Yıl be yıl, on yıl be on yıl, Arapça sözcükler alınıyor, Türkçe sözcükler fırlatılıp atılıyor. Türkçe horlanıyor ve bir köşede unutuluyor.

Türkçe giderek esaslı bir biçimde değişiyor.

O denli değişiyor ki artık ismi Osmanlıca oluyor,

İşte bu yol ile Türkçe giderek kaybolmuş ve onun yerini Türklerin anlamadıkları ancak okula gidebilenlerinin bir yabancı dil gibi öğrenebildikleri,  Osmanlıca denen bir ara dil almıştır.

Eğer Atatürk gelmese idi ne olacaktı?

Aradan geçen birkaç on yıl sonra ara dil Osmanlıca ortadan kalkacak ve yerini Arapça alacaktı.  Aynen Mısırda, Lübnan’da, Suriye’de ve diğer bugünkü diğer Arap ülkelerinde yaşandığı gibi olacaktı.

Atatürk Türk Dil Kurumunu kurduğu zaman, yaptırttığı ilk sayımda o gün kullanılan dilin ancak % 27 sinin Türkçe kaldığını,  geri kalan kısmının Arapça ve Farsçadan oluştuğunu kanıtlamıştır.

Atatürk faktörü, böylece, tam zamanında gelmiştir. Türk Dili tamamen yok olmadan işe koyulmuş, dili yok olmaktan kurtardığı gibi yaptığı akılcı ve bilimsel atılımlar ile dile yeni bir soluk vermiş, insanları bilinçlendirmiş, uyarmış ve Türk dilini bir anlamda, onuruna, yeniden kavuşturmuştur.

Türkçenin Arapçadan boynunu kurtarabilmesi Atatürk ile başlamıştır.

İslam Dini Türkçemizin boyunun kesecek ve bizi Arapça konuşan Arap uluslarından birisi yapacaktı.

Bu felaketi Atatürk önlemiştir.

Ülkemizdeki dincilerin Atatürk’ten nefretinin birçok nedeninden birisi budur.

Türklam Türkçenin kurtuluşunun sürebilmesi için gereklidir.

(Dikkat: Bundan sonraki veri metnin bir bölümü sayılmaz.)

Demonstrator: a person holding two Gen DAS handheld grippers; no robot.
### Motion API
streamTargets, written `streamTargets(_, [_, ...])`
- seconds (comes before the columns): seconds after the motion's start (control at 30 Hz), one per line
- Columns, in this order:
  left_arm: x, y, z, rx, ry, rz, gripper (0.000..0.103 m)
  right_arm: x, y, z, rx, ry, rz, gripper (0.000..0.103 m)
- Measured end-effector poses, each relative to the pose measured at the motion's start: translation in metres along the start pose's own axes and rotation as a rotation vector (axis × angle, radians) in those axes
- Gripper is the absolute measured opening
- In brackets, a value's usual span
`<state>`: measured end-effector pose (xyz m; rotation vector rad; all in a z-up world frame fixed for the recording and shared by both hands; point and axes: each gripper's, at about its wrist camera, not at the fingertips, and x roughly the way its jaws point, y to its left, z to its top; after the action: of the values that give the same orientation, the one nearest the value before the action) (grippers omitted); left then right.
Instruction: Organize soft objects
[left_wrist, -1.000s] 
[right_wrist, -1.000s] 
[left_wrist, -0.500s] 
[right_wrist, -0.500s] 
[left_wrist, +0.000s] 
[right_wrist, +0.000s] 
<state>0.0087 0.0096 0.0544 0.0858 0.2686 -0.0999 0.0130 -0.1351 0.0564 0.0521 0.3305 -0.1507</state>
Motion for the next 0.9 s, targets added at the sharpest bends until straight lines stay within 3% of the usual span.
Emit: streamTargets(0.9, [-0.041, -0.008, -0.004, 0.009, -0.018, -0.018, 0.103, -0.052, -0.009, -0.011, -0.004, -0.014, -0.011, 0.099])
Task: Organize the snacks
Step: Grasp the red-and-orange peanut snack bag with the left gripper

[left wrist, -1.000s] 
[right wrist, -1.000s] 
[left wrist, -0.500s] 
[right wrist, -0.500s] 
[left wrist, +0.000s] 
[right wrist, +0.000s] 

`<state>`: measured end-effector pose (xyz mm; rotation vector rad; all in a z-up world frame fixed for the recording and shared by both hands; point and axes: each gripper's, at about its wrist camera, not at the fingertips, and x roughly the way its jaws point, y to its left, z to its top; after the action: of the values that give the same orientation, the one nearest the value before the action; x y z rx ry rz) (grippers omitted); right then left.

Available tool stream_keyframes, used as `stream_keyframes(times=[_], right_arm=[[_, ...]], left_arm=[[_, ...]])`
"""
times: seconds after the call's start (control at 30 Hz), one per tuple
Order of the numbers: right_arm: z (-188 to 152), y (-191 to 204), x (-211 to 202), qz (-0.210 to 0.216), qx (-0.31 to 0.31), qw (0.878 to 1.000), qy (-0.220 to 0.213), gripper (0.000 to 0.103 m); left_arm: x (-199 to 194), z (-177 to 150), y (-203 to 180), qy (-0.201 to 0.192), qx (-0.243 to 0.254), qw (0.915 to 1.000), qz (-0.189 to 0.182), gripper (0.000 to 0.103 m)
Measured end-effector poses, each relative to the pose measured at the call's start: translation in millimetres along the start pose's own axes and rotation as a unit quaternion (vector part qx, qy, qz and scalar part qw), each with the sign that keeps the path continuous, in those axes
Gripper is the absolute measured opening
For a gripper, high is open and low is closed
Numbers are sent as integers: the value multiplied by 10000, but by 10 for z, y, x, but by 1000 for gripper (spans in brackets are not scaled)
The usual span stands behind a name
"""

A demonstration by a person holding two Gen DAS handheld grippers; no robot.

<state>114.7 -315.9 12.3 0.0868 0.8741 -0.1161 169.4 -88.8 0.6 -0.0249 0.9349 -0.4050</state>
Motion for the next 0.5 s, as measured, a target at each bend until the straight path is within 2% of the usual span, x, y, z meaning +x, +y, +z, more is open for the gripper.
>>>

Türklam’ım demezseniz, ülkemizdeki güçlü ve çok sayıdaki İslam Dininin Araplaştırdığı Türk Halkı nedeniyle Türkçeniz tekrardan Osmanlıca gibi bir ara dile dönecek ve sonra Arapçanın bir lehçesi olacak ve sonra tamamen Arapça olacaktır.

O zaman Türk adı ortadan kalkmayabilir. Mısırlılar, Cezayirliler, Filistinliler, Iraklılar, Suriyeliler ve daha birçokları gibi. Ama Arapça konuşan bir ulus olursunuz.

Türklam olmazsanız sonunuz budur.

Türklam’ım demeniz sizin Türkçe konuşan Türk olarak yaşamanızı sağlayacak tek yoldur.